What Is Multiple Baseline Design and How It Works

A multiple baseline design is a type of single-case experiment that tests whether an intervention works by introducing it at different times to different people, behaviors, or settings. Instead of removing a treatment to see if a behavior reverts (as in a reversal design), this approach staggers the start of the intervention across at least three separate “baselines” and watches for a consistent pattern: each baseline should change only when the intervention reaches it, not before.

How the Design Works

Imagine you want to test whether a new teaching strategy improves reading fluency. You set up three students (or three different skills, or three different classrooms) and begin collecting baseline data on all of them at the same time. While all three are still in baseline, you introduce the intervention to the first student only. The second and third students keep doing what they were doing. You wait until the data are stable, then introduce the intervention to the second student. Finally, you bring in the third.

The key question at each step is: did the behavior change right when the intervention started, and only then? If reading fluency jumps for Student 1 while Students 2 and 3 stay flat, that’s a good sign. If the same pattern repeats when Student 2 gets the intervention, and again for Student 3, you have strong evidence that the intervention, not something else happening at the same time, caused the change. This staggered introduction is what separates a multiple baseline design from simply running the same before-and-after study three times.

The Logic Behind It: Prediction, Verification, Replication

Three concepts drive the design’s logic. First, each baseline phase establishes the existing level and pattern of behavior, which lets you predict what would happen if you did nothing. Second, when an untreated baseline stays flat while a treated one changes, that verifies the prediction: without the intervention, behavior would have continued as before. Third, repeating this same pattern across additional baselines provides replication within a single study. This built-in replication is the primary basis for concluding that the results are internally valid.

A stable baseline before introducing the intervention is critical. If a baseline is already trending upward, you can’t tell whether a post-intervention improvement was caused by the treatment or was simply a continuation of the existing trend. Standard practice is to keep collecting baseline data until the pattern levels off before moving to the next phase.

Three Common Variations

The design comes in three main forms, depending on what you stagger the intervention across:

Across participants. The same intervention targets the same behavior in three or more different people. This is the most common version and tests whether the treatment works for multiple individuals.
Across behaviors. One person receives the intervention for three or more different behaviors, introduced one at a time. This is useful when you want to show the treatment affects specific skills independently.
Across settings. One person and one behavior, but the intervention is introduced in different environments (classroom, home, playground) at staggered times. This tests whether the treatment’s effect is tied to context.

In all three versions, the core logic is identical: each new introduction of the intervention is a chance to replicate the effect.

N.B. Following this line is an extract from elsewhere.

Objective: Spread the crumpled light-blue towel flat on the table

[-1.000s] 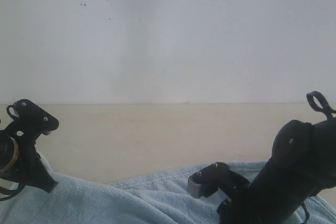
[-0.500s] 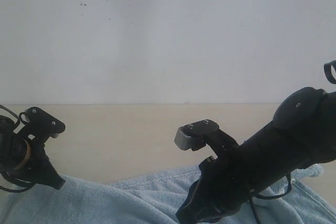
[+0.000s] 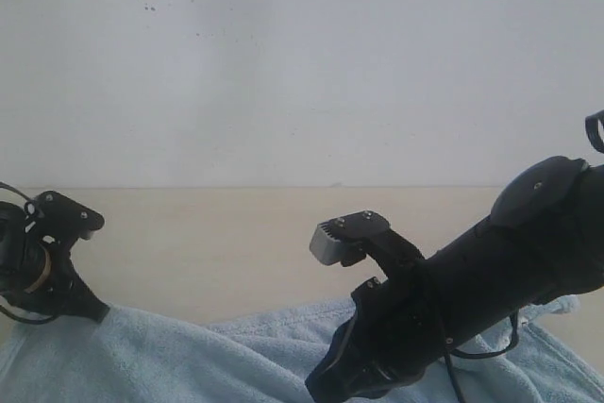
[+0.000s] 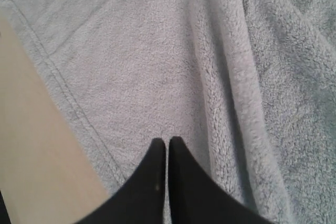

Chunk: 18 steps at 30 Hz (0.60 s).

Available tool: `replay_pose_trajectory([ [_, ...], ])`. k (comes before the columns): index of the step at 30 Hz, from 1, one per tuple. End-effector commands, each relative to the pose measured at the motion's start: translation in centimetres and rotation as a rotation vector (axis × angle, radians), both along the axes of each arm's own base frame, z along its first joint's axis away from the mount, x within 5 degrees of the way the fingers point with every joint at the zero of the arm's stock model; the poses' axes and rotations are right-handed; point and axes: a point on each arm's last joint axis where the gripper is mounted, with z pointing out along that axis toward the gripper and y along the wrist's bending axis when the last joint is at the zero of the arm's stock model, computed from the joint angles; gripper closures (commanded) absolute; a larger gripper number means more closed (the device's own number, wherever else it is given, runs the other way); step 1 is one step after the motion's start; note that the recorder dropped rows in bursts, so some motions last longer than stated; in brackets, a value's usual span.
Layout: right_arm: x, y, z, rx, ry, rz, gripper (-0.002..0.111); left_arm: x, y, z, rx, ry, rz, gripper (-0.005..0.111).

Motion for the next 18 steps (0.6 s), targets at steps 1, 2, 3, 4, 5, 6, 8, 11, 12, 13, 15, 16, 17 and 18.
replay_pose_trajectory([
  [1,-0.1,0.1,0.4,0.014,-0.011,0.015,0.106,1.4,1.7,0.4,-0.034,-0.049,0.127,0.103],
  [2,-0.1,0.1,0.4,0.014,-0.011,0.015,0.106,1.7,2.1,0.8,-0.04,-0.067,0.162,0.103],
  [3,-0.1,0.1,0.4,0.015,-0.008,0.018,0.106,1.8,2.3,1.1,-0.069,-0.084,0.209,0.103],
  [4,-0.1,0.1,0.4,0.015,-0.008,0.018,0.106,1.8,2.4,1.3,-0.092,-0.095,0.223,0.103],
  [5,-0.1,0.1,0.4,0.015,-0.008,0.018,0.106,1.9,2.4,1.5,-0.119,-0.103,0.23,0.103],
  [6,-0.1,0.1,0.4,0.015,-0.008,0.018,0.106,1.9,2.0,1.6,-0.158,-0.107,0.216,0.103],
  [8,0.0,0.1,0.4,0.013,-0.015,0.012,0.106,1.9,1.4,1.7,-0.215,-0.112,0.175,0.103],
  [11,0.3,0.0,0.4,0.004,-0.041,-0.013,0.106,2.1,0.4,2.3,-0.337,-0.135,0.144,0.103],
  [12,0.5,0.0,0.4,0.0,-0.054,-0.025,0.106,2.2,0.3,2.5,-0.352,-0.141,0.137,0.103],
  [13,0.7,0.0,0.4,-0.004,-0.069,-0.042,0.106,2.2,0.2,2.5,-0.354,-0.141,0.136,0.103],
  [15,1.1,-0.1,0.3,-0.014,-0.1,-0.074,0.106,2.1,0.2,2.4,-0.354,-0.137,0.139,0.103],
  [16,1.3,-0.2,0.2,-0.022,-0.115,-0.088,0.106,2.0,0.3,2.4,-0.354,-0.135,0.139,0.103],
  [17,1.6,-0.2,-0.1,-0.03,-0.123,-0.101,0.106,2.0,0.3,2.4,-0.349,-0.135,0.143,0.103],
  [18,1.8,-0.2,-0.3,-0.037,-0.127,-0.109,0.106,2.0,0.3,2.3,-0.349,-0.133,0.143,0.103],
])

Multiple Probe Design: A Practical Variation

A multiple probe design follows the same staggered logic but collects far fewer data points during the baseline phases. Instead of measuring every session, researchers take periodic “probes,” brief check-ins on the behavior, to confirm it hasn’t changed. All participants (or behaviors, or settings) get an initial probe before anyone starts the intervention. After the first participant completes a phase of intervention, everyone gets probed again. This second round confirms that the untreated baselines remain stable.

This variation is especially practical when repeated baseline testing could be tedious, produce practice effects, or feel pointless to participants who are waiting their turn. It gives up some data density in exchange for a more realistic and less burdensome testing schedule.

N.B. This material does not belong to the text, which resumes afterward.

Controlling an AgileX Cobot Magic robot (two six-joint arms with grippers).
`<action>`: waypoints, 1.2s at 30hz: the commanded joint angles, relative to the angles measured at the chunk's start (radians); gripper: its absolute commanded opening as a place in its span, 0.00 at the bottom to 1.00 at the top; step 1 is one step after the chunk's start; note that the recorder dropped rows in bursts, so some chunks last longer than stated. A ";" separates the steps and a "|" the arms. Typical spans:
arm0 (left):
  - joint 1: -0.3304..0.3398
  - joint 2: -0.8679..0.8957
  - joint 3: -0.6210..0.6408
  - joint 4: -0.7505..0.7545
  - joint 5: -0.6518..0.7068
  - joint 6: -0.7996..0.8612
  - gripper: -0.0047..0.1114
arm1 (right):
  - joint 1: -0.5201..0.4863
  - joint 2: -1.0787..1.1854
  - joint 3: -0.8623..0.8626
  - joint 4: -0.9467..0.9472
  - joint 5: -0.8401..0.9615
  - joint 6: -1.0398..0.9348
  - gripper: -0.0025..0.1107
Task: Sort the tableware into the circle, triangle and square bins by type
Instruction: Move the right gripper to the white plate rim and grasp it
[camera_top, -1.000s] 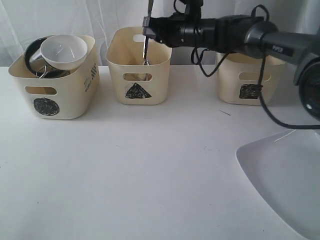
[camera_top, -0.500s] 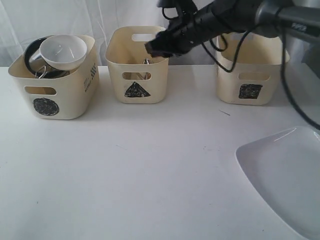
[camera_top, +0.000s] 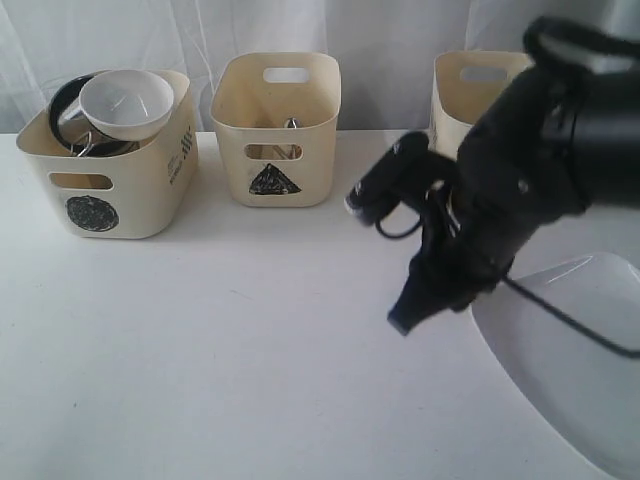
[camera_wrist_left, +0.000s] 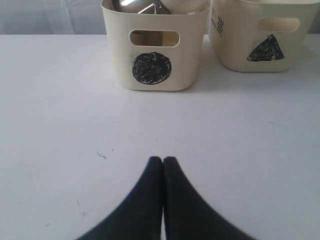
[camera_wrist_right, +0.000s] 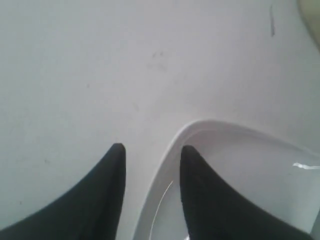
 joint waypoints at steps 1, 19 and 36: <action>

Why Researchers Choose It Over Reversal Designs

The most common alternative for single-case experiments is the reversal (or ABAB) design, where you introduce a treatment, withdraw it, and reintroduce it to see if the behavior follows. That works well when the behavior can actually reverse, like attention in a classroom. But many interventions teach skills that can’t be unlearned. Once a child learns to read a set of words, you can’t ask them to forget. Withdrawing treatment in those cases won’t produce a clean reversal, so the design fails.

Multiple baseline designs solve this problem because they never require withdrawing the intervention. Each baseline serves as its own control, and the staggered timing does the work that withdrawal would have done. This also avoids the ethical discomfort of deliberately taking away a treatment that’s helping someone just to prove it was working.

How Many Baselines You Need

Design quality guidelines recommend at least three baselines (three participants, three behaviors, or three settings). With fewer than three, you don’t have enough replication opportunities to rule out coincidence.

A study published in the Journal of Applied Behavior Analysis examined this question statistically and found that when a multiple baseline design includes at least three tiers and two or more of those tiers show a clear change, the false positive rate stays below 5% while statistical power exceeds 80%, both standard benchmarks for reliable research. Requiring every single tier to show a perfect effect can actually reduce power, so researchers should weigh the overall pattern rather than demanding flawless results from each baseline.

How Results Are Analyzed

Most multiple baseline studies rely on visual analysis. Researchers graph the data for each baseline as a separate panel stacked vertically, sharing the same time axis. They look at four features within and across phases: the average level of the behavior, the trend (is it going up, down, or flat?), the variability (how much the data bounce around), and the immediacy of change when the intervention starts. An ideal result shows a clear, immediate shift in level right at the point of intervention, with the untreated baselines remaining stable until their turn comes.

Beyond visual inspection, researchers sometimes calculate overlap-based effect sizes to quantify how much the intervention and baseline data separate from each other. The most common metrics include Percentage of Nonoverlapping Data (PND), which counts what share of intervention-phase data points exceed the single highest baseline data point, and Nonoverlap of All Pairs (NAP), which compares every possible pairing of baseline and intervention data points. Higher non-overlap means a stronger, more consistent effect. These numbers are especially useful for combining results across studies in meta-analyses, where visual analysis alone isn’t practical.

Limitations to Watch For

The design’s biggest vulnerability is interdependence between baselines. If introducing the intervention for one participant somehow affects the others, perhaps because they share a classroom and observe each other, the untreated baselines won’t stay flat. When that happens, you lose the comparison that makes the design work. This is sometimes called “covariation” among baselines, and it can make an effective treatment look ambiguous or an ineffective one look successful.

Extended baselines create a second practical problem. The later baselines have to wait longer before receiving the intervention, which can feel frustrating for participants and raises ethical questions about delaying a potentially helpful treatment. The multiple probe variation helps reduce this burden but doesn’t eliminate it entirely.

Finally, because the design typically involves small numbers of participants, generalization depends on replication across separate studies rather than large sample sizes within one. A single well-run multiple baseline study can demonstrate that an intervention works under specific conditions, but broader claims require the same result to appear across different researchers, populations, and settings.